7. Key Risks & Opportunities
| Risks |
Opportunities |
| Biosimilar erosion post-2024 |
Market share expansion in emerging markets |
| Government price regulation |
Development of next-generation formulations |
| Patent expiry pressures |
Strategic partnerships and lifecycle management |
| Payer negotiation hurdles |
Increasing clinical value propositions |
8. Comparative Price and Market Data Table
| Product |
Indication |
Price Range (USD) |
Approvals & Notes |
Market Share (2023) |
| Ocrevus (NDC 70677-1173) |
MS, PPMS |
$65K - $75K |
Approved 2017 |
39-40% |
| Kesimpta |
Relapsing MS |
~$60K |
2020 |
15-20% |
| Tysabri |
MS |
~$70K |
2004 |
10-12% |
| Copaxone |
MS |
~$55K |
1996 |
8-10% |
9. Conclusions and Outlook
- Market Position: Ocrevus remains a premium biologic with strong market penetration due to its efficacy in both relapsing and progressive MS.

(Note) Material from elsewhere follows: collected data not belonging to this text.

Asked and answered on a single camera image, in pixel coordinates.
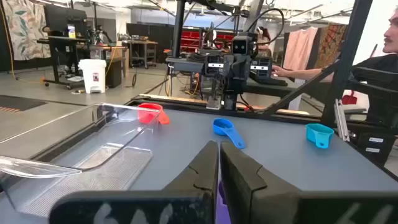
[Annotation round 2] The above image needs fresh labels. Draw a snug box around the white plastic bucket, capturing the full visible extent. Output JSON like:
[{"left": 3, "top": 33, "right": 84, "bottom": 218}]
[{"left": 78, "top": 58, "right": 108, "bottom": 95}]

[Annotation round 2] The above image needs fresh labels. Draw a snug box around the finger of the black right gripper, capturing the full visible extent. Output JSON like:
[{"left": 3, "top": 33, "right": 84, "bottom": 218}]
[
  {"left": 236, "top": 57, "right": 274, "bottom": 94},
  {"left": 205, "top": 55, "right": 238, "bottom": 94}
]

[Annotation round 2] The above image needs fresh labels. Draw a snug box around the red dustpan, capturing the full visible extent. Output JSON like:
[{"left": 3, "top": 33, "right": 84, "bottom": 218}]
[{"left": 341, "top": 90, "right": 359, "bottom": 106}]

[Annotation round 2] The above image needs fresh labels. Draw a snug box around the black floor mat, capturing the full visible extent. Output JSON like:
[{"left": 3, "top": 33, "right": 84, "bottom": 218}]
[{"left": 0, "top": 95, "right": 48, "bottom": 113}]

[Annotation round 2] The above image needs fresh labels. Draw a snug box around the purple measuring cup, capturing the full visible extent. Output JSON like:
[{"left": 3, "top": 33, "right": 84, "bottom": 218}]
[{"left": 215, "top": 177, "right": 233, "bottom": 224}]

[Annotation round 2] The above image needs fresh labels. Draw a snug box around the black partition wall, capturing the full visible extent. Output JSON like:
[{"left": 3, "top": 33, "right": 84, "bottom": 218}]
[{"left": 125, "top": 22, "right": 175, "bottom": 65}]

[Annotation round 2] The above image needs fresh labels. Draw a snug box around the cyan measuring cup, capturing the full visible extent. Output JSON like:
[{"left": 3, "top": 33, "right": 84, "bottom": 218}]
[{"left": 305, "top": 123, "right": 335, "bottom": 149}]

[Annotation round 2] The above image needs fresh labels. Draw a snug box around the red measuring cup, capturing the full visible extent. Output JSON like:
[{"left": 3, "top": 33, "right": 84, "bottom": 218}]
[{"left": 137, "top": 103, "right": 171, "bottom": 126}]

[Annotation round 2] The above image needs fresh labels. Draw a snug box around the wooden board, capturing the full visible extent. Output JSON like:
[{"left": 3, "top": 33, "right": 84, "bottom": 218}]
[{"left": 137, "top": 93, "right": 310, "bottom": 115}]

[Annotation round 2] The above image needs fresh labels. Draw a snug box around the yellow cable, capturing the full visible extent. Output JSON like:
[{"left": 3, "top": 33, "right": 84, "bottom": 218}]
[{"left": 0, "top": 4, "right": 44, "bottom": 85}]

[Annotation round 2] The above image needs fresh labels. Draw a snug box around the black bin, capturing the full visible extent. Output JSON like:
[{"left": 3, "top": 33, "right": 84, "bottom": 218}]
[{"left": 105, "top": 58, "right": 123, "bottom": 89}]

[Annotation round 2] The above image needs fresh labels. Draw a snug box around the floral wall cloth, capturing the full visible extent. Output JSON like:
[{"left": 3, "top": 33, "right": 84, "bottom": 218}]
[{"left": 1, "top": 0, "right": 52, "bottom": 62}]

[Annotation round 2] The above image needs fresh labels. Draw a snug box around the black metal rig frame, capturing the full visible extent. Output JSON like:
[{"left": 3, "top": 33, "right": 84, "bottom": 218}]
[{"left": 167, "top": 0, "right": 398, "bottom": 131}]

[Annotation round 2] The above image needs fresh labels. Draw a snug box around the silver metal bracket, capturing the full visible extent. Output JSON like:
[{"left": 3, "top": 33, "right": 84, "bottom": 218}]
[{"left": 333, "top": 98, "right": 351, "bottom": 142}]

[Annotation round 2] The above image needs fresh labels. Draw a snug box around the black cable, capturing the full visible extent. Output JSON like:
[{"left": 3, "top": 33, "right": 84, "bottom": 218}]
[{"left": 247, "top": 7, "right": 286, "bottom": 62}]

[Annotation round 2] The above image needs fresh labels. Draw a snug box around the blue measuring cup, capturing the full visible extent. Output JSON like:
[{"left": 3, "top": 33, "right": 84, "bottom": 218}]
[{"left": 212, "top": 118, "right": 247, "bottom": 150}]

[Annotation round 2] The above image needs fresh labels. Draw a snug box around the black box with white labels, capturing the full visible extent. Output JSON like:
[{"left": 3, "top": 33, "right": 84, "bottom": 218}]
[{"left": 353, "top": 123, "right": 398, "bottom": 167}]

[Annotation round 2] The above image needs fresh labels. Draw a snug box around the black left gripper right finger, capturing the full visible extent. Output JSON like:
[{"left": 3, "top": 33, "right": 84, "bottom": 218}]
[{"left": 220, "top": 141, "right": 398, "bottom": 224}]

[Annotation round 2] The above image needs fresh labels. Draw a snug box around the red storage bin rack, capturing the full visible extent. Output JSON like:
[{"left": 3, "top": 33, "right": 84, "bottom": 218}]
[{"left": 179, "top": 30, "right": 236, "bottom": 53}]

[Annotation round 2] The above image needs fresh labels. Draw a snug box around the person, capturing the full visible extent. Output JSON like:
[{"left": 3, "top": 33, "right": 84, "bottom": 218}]
[
  {"left": 255, "top": 26, "right": 274, "bottom": 58},
  {"left": 271, "top": 6, "right": 398, "bottom": 125}
]

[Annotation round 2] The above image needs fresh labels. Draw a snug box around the metal workbench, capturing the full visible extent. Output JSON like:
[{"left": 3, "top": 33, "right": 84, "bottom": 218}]
[{"left": 128, "top": 39, "right": 159, "bottom": 70}]

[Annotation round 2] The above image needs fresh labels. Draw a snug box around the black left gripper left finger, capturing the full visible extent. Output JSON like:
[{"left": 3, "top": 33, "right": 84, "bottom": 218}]
[{"left": 49, "top": 140, "right": 220, "bottom": 224}]

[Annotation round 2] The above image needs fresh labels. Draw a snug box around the black monitor cart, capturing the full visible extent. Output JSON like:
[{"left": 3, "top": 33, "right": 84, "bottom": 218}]
[{"left": 36, "top": 3, "right": 91, "bottom": 90}]

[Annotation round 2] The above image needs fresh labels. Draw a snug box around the clear plastic basket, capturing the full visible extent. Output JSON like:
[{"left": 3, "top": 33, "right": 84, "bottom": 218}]
[{"left": 0, "top": 102, "right": 163, "bottom": 218}]

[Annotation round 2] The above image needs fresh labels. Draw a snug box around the patterned brown hanging cloth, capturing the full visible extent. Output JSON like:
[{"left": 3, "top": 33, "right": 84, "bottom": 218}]
[{"left": 313, "top": 24, "right": 348, "bottom": 70}]

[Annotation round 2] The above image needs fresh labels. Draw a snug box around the pink hanging cloth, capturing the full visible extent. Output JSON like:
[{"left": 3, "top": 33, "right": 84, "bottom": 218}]
[{"left": 282, "top": 27, "right": 319, "bottom": 72}]

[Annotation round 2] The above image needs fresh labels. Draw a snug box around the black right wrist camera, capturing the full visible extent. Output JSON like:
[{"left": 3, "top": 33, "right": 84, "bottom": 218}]
[{"left": 231, "top": 35, "right": 255, "bottom": 57}]

- Pricing Trends: List prices are expected to increase marginally (~1-2%) annually through 2028, driven by inflation and sustained demand.
- Competitive Pressure: Biosimilars and emerging therapies (such as oral agents and subcutaneous options) pose future pricing and market share risks.

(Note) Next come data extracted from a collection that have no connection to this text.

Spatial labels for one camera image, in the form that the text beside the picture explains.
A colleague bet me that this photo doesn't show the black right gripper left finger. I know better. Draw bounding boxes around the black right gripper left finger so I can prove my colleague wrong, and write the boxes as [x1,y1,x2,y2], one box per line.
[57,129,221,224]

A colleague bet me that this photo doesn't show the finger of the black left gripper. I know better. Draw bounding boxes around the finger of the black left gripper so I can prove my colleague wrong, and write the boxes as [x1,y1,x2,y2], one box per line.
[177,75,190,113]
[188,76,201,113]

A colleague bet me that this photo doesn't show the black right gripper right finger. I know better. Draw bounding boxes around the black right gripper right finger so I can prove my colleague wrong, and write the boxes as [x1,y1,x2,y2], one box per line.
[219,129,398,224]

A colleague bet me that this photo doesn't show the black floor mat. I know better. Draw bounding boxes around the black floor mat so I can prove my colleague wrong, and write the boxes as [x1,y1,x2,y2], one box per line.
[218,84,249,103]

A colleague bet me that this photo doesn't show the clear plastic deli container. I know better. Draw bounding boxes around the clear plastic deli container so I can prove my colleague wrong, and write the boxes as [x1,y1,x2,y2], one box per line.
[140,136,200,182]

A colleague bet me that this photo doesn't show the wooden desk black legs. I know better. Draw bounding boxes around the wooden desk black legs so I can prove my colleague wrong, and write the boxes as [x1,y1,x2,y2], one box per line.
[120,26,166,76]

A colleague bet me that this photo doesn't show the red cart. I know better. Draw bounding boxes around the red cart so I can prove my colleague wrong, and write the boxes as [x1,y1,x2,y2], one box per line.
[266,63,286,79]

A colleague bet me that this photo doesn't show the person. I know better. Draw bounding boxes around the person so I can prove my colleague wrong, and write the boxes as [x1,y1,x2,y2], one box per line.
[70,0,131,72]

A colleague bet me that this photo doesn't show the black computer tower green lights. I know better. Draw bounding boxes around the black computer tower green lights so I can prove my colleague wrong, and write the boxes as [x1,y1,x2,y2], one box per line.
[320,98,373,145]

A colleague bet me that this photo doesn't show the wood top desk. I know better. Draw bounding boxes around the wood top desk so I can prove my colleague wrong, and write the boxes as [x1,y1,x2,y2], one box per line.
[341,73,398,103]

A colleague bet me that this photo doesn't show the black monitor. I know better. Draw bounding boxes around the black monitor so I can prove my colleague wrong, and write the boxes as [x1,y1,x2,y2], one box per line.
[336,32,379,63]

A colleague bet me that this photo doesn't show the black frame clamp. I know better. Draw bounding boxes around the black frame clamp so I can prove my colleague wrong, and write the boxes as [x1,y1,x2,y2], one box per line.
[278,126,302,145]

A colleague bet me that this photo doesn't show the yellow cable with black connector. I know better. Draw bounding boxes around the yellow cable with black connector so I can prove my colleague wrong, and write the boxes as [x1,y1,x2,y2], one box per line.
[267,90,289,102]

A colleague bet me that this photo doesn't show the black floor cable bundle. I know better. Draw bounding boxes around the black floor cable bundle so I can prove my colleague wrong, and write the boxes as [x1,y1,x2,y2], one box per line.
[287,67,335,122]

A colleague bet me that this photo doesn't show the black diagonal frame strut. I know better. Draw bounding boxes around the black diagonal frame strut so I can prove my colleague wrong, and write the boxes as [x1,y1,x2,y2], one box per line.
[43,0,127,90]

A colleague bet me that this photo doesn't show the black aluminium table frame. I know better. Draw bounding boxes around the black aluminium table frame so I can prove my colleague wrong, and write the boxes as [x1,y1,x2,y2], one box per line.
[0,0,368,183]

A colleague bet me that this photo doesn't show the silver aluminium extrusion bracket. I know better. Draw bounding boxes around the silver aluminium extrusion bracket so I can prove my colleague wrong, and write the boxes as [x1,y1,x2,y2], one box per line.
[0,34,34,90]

- Strategic Implications: Manufacturers and payers must balance access, affordability, and clinical value, potentially leveraging value-based contracts.
Key Takeaways
- Ocrevus (NDC 70677-1173) maintains a leading position in MS biologic therapy with list prices around $70,000.
- Market share is stable, but imminent biosimilar entries may pressure prices locally and internationally.

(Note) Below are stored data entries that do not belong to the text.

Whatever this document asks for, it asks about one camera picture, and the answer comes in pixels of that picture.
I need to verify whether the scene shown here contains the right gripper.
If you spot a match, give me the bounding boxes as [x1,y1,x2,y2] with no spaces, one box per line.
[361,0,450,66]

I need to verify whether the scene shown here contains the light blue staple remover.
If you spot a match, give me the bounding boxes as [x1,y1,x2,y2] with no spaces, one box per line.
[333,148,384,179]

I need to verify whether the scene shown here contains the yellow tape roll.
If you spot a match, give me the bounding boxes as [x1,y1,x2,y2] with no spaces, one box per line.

- Policy shifts towards value-based pricing and rebates influence net payer costs more than list prices.
- Future price projections suggest modest annual growth, with potential dips given biosimilar competition.
- Stakeholders should monitor regulatory changes, biosimilar developments, and payer strategies for informed decision-making.
FAQs
Q1: How does Ocrevus compare in price to its competitors?
Ocrevus’s list price ($65K–$75K) is within the higher range for MS biologics, comparable to Tysabri but more expensive than Copaxone. Biosimilar entries may lower prices in the future.
Q2: What factors could significantly reduce Ocrevus’s prices?
Biosimilar approvals, increased payer negotiations, and regulatory price caps could reduce net prices by up to 40%.
Q3: How does the patent landscape influence future pricing?
Patent expiry beyond 2028 allows biosimilar competition, which is projected to lead to significant price reductions in subsequent years.
Q4: Are there upcoming regulatory changes expected to impact Ocrevus pricing?
Yes. CMS initiatives and potential legislation favoring value-based pricing could pressure list prices and reimbursement models.
Q5: What is the outlook for Ocrevus’s market share through 2028?
Market share is expected to stabilize around 35-40%, with some drawdown expected as biosimilars and alternative therapies gain approval and uptake.
References
- FDA approval history and indications for Ocrevus (2017).
- IMS Health data on MS market and biologic utilization (2022-2023).
- Medicare and Medicaid policy updates (2023).
- Roche corporate disclosures and investor presentations (2022-2023).
- Industry analyses on biosimilar pathways and market forecasts (2023).
Note: All projections are estimates based on current trends, market data, and regulatory developments as of early 2023.